Bitcoin et darknet sont les outils des dealers européens

Le démantèlement de plateformes de vente de drogue en ligne l’été dernier a fait ressortir le rôle primordial des Européens dans l’E-commerce de substances illégales.

Ainsi, en août 2016, les douanes finlandaises ont démantelé un réseau important de trafiquants de drogues. Au cours de l’opération, les autorités ont pu estimer que, depuis 2014, ce réseau avait distribué jusqu’à 40 000 tablettes d’ecstasy, 30 000 de LSD et près de 40 kg d’autres substances comme de la cocaïne ou de la MDMA.

Si ces quantités ne sont pas négligeables, c’est surtout le mode opératoire de ces trafiquants qui interpelle les autorités, tant il brise les stéréotypes du « dealer » traditionnel, loin des cages d’escaliers et autres coins de rue.

Dans ce contexte, l’Observatoire européen des drogues et toxicomanies (OEDT) et Europol ont rendu un nouveau rapport intitulé « drugs and the darknet ». L’étude constate qu’en plein boum, la numérisation du trafic s’est en réalité organisée dès 2012. L’apparition de plateformes de vente sur internet, Alphabay et Hansa, toutes deux démantelées en juillet 2017, a convaincu les narcotrafiquants européens de se détourner du mano a mano pour se placer sur le E-commerce.

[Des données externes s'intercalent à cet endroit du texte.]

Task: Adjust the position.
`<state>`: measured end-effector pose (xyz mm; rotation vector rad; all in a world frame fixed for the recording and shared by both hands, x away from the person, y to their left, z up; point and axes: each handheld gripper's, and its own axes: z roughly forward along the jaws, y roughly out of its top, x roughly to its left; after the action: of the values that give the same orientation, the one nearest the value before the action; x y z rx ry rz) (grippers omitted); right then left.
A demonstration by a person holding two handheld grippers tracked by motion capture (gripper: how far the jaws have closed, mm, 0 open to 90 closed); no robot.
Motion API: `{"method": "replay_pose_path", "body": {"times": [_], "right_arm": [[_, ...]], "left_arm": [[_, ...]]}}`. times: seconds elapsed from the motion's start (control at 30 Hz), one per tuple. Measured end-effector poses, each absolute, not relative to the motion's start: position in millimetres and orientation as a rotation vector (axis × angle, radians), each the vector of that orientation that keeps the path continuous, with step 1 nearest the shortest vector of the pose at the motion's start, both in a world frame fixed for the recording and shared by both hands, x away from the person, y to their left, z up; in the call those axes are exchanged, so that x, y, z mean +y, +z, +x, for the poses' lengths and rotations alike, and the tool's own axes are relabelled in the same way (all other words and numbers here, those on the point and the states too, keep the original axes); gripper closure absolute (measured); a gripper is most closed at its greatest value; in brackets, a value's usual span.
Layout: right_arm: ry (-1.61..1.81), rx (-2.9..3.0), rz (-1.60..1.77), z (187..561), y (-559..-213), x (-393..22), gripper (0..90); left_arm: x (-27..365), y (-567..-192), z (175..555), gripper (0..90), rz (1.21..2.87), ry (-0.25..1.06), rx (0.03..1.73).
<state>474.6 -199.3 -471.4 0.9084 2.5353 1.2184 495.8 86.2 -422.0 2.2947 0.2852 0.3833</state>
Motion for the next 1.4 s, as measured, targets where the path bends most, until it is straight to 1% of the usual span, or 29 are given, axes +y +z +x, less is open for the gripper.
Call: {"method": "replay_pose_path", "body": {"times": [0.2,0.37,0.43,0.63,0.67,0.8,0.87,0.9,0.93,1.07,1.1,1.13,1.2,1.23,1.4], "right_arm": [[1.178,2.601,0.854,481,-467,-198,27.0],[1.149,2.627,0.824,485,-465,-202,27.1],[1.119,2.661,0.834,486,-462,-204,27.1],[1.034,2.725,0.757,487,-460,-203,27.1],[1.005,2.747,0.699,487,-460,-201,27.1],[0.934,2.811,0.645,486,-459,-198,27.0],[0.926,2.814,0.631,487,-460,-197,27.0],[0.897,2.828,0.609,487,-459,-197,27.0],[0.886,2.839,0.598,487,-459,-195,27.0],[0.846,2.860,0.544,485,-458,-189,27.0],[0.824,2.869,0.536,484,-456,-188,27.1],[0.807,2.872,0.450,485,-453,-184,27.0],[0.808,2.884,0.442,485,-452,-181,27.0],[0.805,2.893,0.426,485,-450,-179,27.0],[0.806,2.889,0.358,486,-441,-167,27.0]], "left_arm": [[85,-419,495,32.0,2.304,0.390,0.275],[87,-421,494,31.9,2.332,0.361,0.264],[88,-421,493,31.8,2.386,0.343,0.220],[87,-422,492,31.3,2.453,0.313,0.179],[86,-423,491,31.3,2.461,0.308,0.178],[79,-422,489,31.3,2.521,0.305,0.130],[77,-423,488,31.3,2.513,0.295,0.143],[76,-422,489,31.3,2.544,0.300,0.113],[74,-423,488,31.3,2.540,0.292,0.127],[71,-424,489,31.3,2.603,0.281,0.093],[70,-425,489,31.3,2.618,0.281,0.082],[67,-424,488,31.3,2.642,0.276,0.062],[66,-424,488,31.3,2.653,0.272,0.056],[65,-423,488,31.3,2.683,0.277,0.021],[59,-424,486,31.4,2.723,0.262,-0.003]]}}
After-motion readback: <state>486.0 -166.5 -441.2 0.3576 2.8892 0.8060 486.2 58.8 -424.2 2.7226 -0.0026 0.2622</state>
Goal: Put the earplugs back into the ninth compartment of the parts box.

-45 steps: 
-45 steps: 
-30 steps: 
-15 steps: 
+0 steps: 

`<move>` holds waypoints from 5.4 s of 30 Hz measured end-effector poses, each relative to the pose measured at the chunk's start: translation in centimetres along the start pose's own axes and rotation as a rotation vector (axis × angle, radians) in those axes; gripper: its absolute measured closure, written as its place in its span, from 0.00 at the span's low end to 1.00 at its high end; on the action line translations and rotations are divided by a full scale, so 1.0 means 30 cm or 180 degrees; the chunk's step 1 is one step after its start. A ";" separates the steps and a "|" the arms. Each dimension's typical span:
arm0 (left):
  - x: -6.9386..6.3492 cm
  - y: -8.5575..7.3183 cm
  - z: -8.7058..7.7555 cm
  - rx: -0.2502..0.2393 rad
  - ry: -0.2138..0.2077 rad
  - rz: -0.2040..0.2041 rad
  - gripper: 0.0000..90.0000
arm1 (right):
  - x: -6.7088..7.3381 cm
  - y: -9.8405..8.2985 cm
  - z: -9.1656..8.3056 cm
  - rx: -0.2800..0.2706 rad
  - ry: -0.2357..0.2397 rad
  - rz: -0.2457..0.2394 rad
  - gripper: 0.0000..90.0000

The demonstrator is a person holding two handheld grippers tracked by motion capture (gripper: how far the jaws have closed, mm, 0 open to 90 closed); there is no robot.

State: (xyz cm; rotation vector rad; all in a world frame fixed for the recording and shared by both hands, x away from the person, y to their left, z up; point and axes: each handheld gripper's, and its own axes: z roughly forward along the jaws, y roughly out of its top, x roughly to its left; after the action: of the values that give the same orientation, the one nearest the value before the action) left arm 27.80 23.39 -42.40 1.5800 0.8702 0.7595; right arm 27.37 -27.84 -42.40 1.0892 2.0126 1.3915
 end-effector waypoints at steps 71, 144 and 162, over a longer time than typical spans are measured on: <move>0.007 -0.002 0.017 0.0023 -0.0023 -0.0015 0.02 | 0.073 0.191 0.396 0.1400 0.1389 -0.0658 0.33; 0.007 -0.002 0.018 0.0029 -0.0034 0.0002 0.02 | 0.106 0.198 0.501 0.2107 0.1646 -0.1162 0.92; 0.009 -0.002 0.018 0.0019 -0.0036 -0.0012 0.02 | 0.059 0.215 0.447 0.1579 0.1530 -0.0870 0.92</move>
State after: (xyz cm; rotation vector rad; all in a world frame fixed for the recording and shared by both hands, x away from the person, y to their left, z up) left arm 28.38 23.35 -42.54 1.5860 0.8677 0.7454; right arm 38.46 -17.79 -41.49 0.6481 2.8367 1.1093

Inutile de chercher ces marchés sur Google. Ils sont implantés sur le darknet, un réseau indépendant de l’internet public. Y accéder n’est cependant pas si complexe : il suffit de télécharger un logiciel gratuit, Tor par exemple, pour pouvoir accéder à Grams, un moteur de recherche ressemblant comme deux gouttes d’eau à Google. Ces marchés fonctionnent exactement comme Ebay ou Amazon : les acheteurs évaluent la fiabilité des vendeurs et postent des commentaires. Le trafic de drogue constitue la majeure partie des échanges effectués sur ces plateformes.

L’Observatoire européen identifie de façon pragmatique les avantages du darknet, qui font le succès du trafic en ligne : la confidentialité, l’anonymat, l’intégrité des échanges et la sécurité des paiements grâce aux bitcoins. Ce trafic de drogue en ligne affecte désormais tous les États membres. Trois pays sont principalement touchés par le phénomène : l’Allemagne, l’Angleterre et les Pays-Bas. L’Europe concentre près de la moitié des revenus mondiaux liés au trafic en ligne, avec 79 millions d’euros générés entre 2011 et 2015.

Le rapport appelle donc à plus de collaboration et de coordination entre les services de police des différents États membres et se prononce en faveur d’une formation européenne relative à la cybercriminalité et d’une harmonisation du cadre légal relatif aux enquêtes sur internet.